▸ What is required
In the records that come next, find every line with "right". Return those lines.

Source data
· · · · ·
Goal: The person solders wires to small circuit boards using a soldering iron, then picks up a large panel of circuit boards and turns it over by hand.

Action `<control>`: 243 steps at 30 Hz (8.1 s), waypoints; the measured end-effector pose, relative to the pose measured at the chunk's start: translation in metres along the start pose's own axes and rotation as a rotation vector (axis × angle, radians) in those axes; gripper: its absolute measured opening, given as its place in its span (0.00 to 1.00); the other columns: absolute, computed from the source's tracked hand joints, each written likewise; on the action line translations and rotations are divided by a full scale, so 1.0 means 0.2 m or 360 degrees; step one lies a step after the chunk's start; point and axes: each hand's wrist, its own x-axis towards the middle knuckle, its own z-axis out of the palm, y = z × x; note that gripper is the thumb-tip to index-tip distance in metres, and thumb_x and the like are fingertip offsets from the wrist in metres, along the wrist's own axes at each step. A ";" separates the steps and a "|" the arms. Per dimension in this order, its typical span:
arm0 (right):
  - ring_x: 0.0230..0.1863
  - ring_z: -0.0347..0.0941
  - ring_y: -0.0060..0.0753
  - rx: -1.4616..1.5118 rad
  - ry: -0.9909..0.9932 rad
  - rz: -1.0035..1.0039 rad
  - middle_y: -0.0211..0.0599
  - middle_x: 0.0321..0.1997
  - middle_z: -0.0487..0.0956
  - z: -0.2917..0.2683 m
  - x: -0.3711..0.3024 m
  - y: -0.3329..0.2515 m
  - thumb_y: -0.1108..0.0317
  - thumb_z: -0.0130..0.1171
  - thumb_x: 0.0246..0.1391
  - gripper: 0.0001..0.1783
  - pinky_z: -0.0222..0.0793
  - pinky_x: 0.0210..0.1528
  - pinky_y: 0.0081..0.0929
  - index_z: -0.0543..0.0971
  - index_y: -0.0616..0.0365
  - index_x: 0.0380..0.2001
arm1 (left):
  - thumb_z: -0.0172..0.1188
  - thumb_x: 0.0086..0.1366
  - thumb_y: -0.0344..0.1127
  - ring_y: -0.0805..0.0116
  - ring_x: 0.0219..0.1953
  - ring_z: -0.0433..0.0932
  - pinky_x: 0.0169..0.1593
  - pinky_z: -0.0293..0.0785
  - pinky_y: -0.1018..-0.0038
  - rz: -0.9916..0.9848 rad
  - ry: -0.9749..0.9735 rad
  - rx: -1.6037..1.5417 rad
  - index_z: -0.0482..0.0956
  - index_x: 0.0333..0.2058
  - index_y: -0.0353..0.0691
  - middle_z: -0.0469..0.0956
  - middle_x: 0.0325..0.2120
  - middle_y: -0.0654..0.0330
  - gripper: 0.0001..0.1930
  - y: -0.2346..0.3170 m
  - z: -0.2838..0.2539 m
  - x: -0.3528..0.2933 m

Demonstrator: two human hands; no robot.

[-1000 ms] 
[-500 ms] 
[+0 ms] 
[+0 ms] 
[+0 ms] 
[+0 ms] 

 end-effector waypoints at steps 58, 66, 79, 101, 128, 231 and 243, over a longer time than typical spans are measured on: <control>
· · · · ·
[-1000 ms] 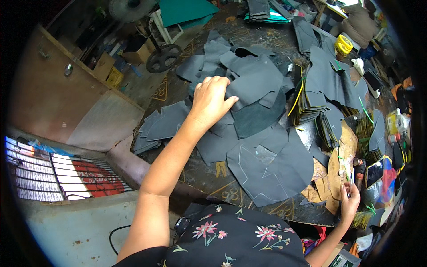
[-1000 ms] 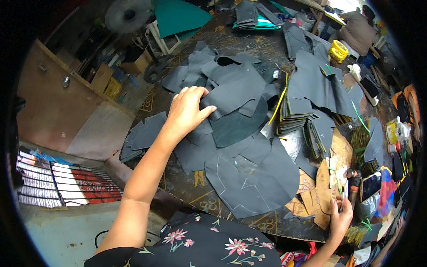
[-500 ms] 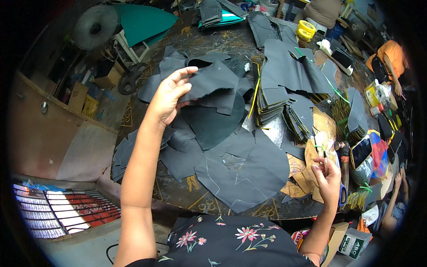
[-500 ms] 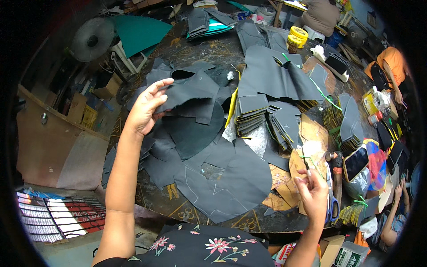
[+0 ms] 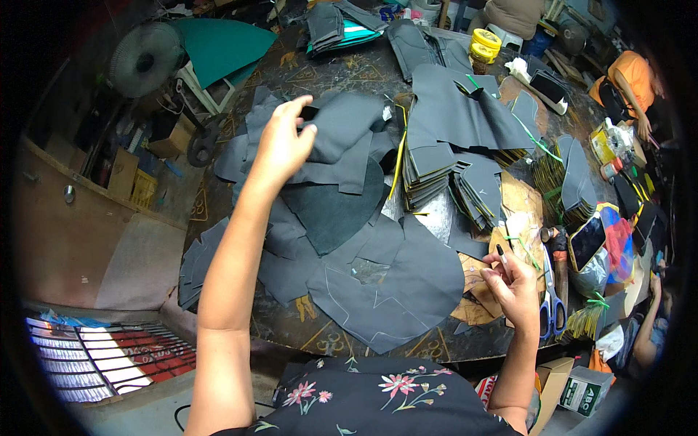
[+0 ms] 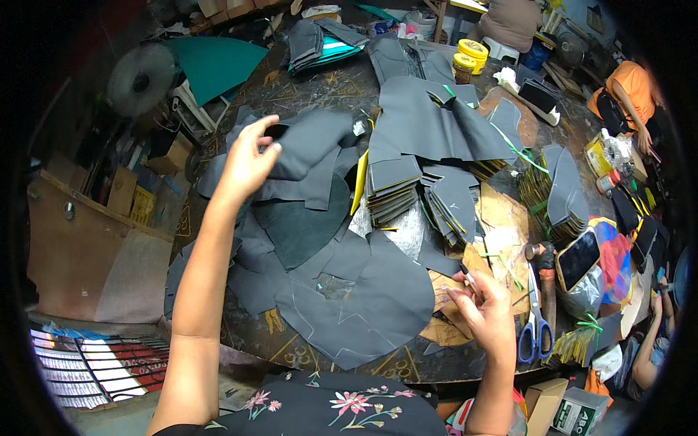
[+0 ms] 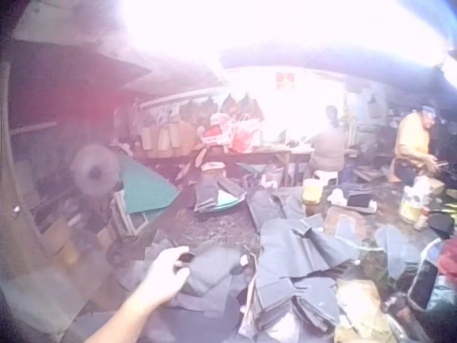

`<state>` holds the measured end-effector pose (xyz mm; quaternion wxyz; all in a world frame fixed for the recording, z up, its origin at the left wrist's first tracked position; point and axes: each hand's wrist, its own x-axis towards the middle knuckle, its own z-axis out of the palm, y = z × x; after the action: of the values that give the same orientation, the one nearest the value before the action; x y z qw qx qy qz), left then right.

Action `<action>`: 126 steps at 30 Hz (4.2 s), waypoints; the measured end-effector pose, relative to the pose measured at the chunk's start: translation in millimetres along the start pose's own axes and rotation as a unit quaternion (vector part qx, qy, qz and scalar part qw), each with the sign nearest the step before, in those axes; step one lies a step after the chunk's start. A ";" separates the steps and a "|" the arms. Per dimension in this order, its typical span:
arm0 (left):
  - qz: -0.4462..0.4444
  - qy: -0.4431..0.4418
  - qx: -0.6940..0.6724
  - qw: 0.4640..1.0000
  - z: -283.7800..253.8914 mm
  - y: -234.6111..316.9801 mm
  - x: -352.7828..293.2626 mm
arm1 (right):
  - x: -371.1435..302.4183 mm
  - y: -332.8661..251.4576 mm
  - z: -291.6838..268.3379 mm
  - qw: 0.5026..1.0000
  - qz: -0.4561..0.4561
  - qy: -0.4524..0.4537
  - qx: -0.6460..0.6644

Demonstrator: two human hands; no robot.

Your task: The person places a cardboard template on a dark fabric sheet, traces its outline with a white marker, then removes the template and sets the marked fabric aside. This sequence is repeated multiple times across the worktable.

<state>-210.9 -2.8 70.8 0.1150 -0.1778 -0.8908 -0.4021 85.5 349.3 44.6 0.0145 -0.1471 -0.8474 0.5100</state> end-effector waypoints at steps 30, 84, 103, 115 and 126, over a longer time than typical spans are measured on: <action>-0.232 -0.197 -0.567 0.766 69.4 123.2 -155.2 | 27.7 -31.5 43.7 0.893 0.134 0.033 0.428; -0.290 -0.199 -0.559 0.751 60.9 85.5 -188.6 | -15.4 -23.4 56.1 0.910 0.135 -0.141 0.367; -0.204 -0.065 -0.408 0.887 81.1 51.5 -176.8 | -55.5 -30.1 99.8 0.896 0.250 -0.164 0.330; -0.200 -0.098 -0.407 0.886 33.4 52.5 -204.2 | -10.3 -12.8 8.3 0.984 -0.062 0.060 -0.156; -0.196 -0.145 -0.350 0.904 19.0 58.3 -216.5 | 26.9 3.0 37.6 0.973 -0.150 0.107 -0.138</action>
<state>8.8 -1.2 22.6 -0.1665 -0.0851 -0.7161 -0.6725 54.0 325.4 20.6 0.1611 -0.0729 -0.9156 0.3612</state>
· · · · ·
▸ Task answer
arm0 (right):
`<state>` holds the measured end-effector pose (xyz mm; quaternion wxyz; all in a world frame fixed for the recording, z up, its origin at the left wrist's first tracked position; point and axes: each hand's wrist, its own x-axis towards the middle knuckle, its own z-axis out of the palm, y = z × x; after the action: of the values that give the same orientation, the one nearest the value before the action; x y z qw qx qy qz), left then right.
arm1 (right):

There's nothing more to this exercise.